Ingredients for 8 servings:
- ½ soup chicken, approx. 1.2 – 1.4 kg
- 3 ¾ liters of water
- lots of salt
- 1 cup(s) long grain rice
- 2 cups water
Instructions
Working time approx. 25 minutes; Cooking/baking time approx. 3 hours; Total time approx. 3 hours 25 minutes
Chicken taste completely unadulterated
Great-grandmother always said that clear chicken soup shouldn’t be adulterated by anything. Vegetable versions are also delicious (see my so-called postpartum soup), but if you want to experience the pure taste of chicken, you should try this recipe. First of all, it’s important to use a good, fat chicken for soup. Never use chicken, chicken parts, or anything like that. Place the chicken in a large pot with cold water (do not add salt) and simmer gently for about 3 hours with the lid slightly open. It’s sufficient to maintain a boiling point—it shouldn’t boil vigorously. In another pot, bring a cup of rice, 2 cups of water, and a pinch of salt to a boil with the lid closed. Then reduce the heat to the lowest possible temperature and let it simmer for 20 minutes.
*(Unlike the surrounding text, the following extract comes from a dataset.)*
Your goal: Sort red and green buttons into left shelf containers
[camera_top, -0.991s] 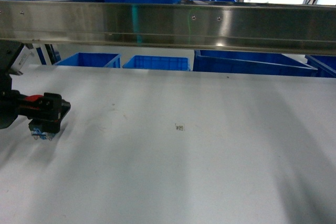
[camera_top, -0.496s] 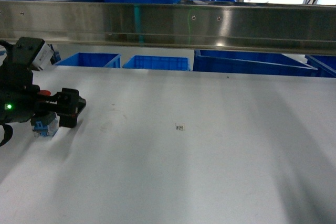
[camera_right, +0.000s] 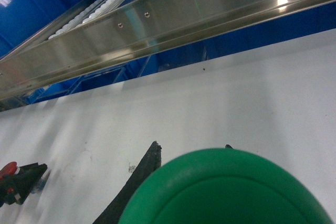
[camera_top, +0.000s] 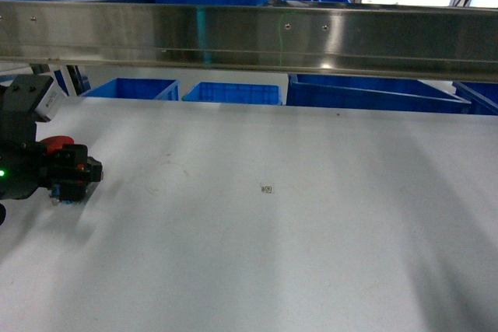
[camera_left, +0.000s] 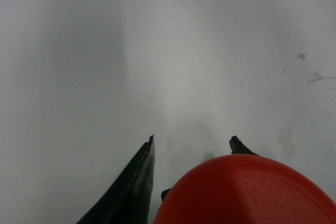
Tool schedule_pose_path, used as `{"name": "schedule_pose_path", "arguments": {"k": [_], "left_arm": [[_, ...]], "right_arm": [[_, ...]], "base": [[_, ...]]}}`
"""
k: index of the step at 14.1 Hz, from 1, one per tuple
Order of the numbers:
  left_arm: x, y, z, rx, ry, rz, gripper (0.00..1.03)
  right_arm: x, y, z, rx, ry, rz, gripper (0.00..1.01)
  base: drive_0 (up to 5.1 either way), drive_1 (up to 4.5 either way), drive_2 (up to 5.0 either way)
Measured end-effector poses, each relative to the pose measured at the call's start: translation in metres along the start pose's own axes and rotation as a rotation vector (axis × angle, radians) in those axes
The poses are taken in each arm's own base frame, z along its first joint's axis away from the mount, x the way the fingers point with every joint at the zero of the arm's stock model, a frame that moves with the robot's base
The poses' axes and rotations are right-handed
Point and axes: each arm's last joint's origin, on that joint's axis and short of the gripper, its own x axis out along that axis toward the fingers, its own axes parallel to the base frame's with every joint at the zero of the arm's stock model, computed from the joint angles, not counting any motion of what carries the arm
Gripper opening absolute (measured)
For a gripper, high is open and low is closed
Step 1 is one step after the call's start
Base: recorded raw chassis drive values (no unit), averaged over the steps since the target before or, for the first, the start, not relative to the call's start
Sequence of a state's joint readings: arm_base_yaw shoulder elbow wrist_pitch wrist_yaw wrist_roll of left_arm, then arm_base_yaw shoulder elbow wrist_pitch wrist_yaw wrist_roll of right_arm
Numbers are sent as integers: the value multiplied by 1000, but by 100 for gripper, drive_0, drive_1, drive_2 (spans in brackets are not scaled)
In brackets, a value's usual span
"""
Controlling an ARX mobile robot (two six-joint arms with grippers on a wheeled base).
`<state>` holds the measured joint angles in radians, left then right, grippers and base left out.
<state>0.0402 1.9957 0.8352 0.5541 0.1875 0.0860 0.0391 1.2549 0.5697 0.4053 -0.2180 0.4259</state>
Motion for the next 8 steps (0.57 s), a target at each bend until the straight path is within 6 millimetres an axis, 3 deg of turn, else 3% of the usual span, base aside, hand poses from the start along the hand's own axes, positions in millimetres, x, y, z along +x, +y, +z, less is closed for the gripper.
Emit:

Then, fluff the rice up a bit with a fork and let it evaporate. After 3 hours, remove the chicken from the broth and pour it through a sieve into a large bowl to catch any small bones or skin that may have come loose. Let the broth stand for a while and then carefully pour it back into the pot. Discard any remaining liquid that may have collected at the bottom of the bowl. Heat the broth back up slightly and season with plenty of salt. Cut the chicken into chunks, cut the meat into nice cubes, and add (only) these to the broth. If you want to serve the whole soup right away, you can add the rice straight away. Otherwise, stir it into the soup in portions so it doesn’t take on too much of the rice flavor. It’s incredible how comforting, authentic, and delicious this soup is, especially on cold days.